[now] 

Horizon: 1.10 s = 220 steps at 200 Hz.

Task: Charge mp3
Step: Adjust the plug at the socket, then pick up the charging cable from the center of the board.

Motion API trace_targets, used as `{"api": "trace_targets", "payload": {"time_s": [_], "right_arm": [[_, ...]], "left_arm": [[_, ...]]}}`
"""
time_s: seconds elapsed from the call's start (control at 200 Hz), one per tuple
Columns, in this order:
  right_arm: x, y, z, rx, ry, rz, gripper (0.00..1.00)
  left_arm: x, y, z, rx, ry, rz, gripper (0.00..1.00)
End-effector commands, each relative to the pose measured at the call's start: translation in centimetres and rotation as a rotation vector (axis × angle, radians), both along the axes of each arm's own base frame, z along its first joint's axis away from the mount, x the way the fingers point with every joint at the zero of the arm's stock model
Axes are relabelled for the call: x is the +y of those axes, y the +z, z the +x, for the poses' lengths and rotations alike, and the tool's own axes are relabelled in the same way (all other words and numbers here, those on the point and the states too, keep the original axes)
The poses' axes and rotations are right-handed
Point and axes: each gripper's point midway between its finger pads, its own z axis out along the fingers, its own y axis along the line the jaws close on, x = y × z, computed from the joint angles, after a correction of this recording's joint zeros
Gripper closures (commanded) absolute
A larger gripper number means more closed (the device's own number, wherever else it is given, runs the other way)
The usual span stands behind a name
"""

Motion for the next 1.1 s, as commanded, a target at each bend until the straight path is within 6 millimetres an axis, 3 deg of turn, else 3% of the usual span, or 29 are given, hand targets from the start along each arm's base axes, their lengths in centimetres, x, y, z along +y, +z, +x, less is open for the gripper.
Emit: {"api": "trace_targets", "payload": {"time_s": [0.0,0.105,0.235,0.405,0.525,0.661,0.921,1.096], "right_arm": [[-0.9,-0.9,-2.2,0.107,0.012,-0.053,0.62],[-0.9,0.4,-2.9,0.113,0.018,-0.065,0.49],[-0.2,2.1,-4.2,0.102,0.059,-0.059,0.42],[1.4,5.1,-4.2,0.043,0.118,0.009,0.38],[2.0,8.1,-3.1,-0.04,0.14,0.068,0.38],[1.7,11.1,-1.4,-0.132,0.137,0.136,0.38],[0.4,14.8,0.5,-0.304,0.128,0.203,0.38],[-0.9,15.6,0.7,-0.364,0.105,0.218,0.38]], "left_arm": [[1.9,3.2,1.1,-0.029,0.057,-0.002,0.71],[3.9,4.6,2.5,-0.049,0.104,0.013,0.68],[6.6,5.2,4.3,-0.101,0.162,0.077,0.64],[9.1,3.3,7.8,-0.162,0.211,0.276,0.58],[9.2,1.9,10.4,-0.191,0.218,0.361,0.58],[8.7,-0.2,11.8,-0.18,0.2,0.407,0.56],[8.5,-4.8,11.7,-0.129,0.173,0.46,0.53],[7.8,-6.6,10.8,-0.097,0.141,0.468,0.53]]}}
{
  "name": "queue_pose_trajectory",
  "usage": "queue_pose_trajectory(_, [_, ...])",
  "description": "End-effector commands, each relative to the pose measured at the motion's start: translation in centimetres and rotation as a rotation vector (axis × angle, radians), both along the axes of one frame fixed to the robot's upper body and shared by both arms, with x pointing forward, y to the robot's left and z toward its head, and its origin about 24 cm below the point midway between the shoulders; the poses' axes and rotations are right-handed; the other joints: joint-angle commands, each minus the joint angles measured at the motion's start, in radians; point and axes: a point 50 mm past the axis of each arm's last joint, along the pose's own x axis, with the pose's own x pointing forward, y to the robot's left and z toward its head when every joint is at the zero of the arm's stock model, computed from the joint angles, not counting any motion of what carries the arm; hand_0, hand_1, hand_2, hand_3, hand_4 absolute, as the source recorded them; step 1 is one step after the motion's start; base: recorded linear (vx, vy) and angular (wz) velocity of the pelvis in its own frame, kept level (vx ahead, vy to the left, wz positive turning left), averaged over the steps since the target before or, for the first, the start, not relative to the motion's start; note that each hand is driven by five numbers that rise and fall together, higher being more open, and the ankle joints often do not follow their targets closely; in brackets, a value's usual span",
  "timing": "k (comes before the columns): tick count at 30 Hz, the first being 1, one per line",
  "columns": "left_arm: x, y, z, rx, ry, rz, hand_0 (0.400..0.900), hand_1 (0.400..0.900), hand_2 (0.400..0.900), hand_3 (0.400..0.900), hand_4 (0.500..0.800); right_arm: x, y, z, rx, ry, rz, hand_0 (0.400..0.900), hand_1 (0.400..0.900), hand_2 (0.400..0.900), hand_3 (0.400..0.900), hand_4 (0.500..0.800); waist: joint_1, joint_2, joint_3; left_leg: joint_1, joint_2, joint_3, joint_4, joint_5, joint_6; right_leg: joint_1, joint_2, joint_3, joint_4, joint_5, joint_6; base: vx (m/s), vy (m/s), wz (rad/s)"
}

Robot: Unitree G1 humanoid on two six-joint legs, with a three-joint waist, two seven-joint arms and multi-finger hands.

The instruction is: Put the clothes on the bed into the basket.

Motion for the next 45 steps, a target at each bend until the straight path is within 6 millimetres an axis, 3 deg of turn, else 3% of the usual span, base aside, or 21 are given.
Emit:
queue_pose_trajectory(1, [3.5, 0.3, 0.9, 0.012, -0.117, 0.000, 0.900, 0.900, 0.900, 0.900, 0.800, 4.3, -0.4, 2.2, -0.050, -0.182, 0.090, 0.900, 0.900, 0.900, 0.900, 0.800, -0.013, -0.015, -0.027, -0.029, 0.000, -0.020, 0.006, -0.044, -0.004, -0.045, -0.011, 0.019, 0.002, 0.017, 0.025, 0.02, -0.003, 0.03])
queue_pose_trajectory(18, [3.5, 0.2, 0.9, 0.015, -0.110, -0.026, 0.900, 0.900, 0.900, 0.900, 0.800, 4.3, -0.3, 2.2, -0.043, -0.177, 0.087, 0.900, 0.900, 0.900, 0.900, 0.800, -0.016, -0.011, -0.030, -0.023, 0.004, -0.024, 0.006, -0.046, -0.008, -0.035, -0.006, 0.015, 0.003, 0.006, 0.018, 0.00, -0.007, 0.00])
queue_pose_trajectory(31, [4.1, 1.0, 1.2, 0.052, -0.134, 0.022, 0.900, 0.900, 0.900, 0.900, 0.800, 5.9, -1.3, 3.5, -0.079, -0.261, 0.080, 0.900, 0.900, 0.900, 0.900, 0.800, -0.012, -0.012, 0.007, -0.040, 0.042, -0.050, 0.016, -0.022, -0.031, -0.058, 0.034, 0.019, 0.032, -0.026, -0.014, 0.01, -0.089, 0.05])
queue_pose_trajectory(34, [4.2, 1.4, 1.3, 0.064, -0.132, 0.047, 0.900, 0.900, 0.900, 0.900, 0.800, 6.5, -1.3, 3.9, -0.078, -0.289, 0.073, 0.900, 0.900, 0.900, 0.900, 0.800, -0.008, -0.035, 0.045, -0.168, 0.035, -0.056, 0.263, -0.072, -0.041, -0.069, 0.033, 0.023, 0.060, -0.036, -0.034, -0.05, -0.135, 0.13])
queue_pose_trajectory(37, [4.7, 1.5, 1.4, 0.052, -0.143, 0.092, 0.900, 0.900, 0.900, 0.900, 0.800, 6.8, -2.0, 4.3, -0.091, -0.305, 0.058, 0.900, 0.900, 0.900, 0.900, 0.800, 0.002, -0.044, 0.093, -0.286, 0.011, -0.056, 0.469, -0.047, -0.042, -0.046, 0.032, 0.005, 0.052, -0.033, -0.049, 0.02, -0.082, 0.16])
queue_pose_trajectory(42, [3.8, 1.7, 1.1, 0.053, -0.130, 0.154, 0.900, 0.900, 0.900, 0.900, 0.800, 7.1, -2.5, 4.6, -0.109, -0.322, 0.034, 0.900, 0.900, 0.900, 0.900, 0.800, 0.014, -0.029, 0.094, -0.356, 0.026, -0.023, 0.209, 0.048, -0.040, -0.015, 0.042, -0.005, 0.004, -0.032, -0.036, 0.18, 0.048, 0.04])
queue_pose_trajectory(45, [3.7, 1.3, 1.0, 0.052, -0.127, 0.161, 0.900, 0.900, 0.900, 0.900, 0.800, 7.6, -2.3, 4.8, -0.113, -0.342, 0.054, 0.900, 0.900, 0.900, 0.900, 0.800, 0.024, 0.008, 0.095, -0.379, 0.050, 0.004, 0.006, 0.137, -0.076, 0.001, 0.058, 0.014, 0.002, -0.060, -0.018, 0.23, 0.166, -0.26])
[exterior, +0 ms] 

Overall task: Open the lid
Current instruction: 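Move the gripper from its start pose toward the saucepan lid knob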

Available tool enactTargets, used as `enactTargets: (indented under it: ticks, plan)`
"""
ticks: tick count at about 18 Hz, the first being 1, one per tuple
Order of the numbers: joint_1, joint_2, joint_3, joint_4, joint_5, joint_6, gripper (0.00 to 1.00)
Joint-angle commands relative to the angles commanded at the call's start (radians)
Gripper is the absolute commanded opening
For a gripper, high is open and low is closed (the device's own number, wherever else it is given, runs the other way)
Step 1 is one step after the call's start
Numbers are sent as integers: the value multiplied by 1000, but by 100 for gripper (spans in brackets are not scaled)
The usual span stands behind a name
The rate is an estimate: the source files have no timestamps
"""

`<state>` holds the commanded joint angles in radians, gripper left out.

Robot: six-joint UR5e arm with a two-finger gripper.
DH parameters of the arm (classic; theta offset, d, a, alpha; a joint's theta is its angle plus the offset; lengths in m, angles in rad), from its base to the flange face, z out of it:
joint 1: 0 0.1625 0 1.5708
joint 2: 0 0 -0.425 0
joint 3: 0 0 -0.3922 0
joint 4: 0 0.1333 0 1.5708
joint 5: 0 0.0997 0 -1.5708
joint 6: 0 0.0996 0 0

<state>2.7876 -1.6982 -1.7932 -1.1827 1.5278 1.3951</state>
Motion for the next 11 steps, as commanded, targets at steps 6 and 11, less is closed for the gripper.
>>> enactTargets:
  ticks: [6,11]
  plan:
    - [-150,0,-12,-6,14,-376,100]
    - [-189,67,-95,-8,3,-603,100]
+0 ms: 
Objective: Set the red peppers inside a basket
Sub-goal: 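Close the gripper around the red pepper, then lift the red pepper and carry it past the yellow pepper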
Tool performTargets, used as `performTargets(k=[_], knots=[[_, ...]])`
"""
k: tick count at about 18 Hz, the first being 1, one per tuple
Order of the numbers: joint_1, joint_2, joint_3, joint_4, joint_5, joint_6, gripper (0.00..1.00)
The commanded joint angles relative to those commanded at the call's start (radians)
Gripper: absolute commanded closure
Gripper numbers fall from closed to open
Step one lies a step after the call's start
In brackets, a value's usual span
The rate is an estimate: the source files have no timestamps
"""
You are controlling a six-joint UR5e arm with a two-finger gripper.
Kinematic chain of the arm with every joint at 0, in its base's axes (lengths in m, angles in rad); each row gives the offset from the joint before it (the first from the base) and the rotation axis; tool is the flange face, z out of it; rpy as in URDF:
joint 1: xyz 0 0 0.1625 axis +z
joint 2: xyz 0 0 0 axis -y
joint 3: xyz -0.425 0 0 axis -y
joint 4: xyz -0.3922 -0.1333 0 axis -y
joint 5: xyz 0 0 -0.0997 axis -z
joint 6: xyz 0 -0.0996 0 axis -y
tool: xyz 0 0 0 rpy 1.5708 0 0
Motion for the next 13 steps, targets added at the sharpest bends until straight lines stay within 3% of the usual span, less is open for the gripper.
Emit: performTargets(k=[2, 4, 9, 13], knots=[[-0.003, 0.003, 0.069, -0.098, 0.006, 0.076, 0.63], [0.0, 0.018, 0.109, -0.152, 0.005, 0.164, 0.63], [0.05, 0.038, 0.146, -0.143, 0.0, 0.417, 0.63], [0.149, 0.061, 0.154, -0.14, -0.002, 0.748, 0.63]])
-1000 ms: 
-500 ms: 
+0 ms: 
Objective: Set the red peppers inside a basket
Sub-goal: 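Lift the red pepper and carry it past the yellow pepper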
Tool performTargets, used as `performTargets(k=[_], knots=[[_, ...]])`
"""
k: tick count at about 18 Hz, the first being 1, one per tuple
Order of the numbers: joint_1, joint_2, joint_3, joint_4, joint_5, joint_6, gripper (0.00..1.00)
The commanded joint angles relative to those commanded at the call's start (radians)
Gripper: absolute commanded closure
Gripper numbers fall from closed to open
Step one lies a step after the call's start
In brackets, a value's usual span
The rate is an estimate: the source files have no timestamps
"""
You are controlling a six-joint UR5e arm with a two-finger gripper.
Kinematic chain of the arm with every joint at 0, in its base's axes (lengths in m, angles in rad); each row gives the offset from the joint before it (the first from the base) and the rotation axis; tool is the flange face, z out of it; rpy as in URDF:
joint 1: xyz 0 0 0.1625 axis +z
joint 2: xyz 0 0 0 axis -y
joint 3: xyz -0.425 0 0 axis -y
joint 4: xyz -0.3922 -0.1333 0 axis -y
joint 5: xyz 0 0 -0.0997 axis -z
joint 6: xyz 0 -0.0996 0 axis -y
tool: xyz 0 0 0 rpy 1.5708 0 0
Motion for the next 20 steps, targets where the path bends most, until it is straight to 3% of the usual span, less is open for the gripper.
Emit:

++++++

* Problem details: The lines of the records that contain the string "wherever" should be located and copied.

* Problem solution:
A larger gripper number means more closed (the device's own number, wherever else it is given, runs the other way)
For a gripper, high is open and low is closed (the device's own number, wherever else it is given, runs the other way)

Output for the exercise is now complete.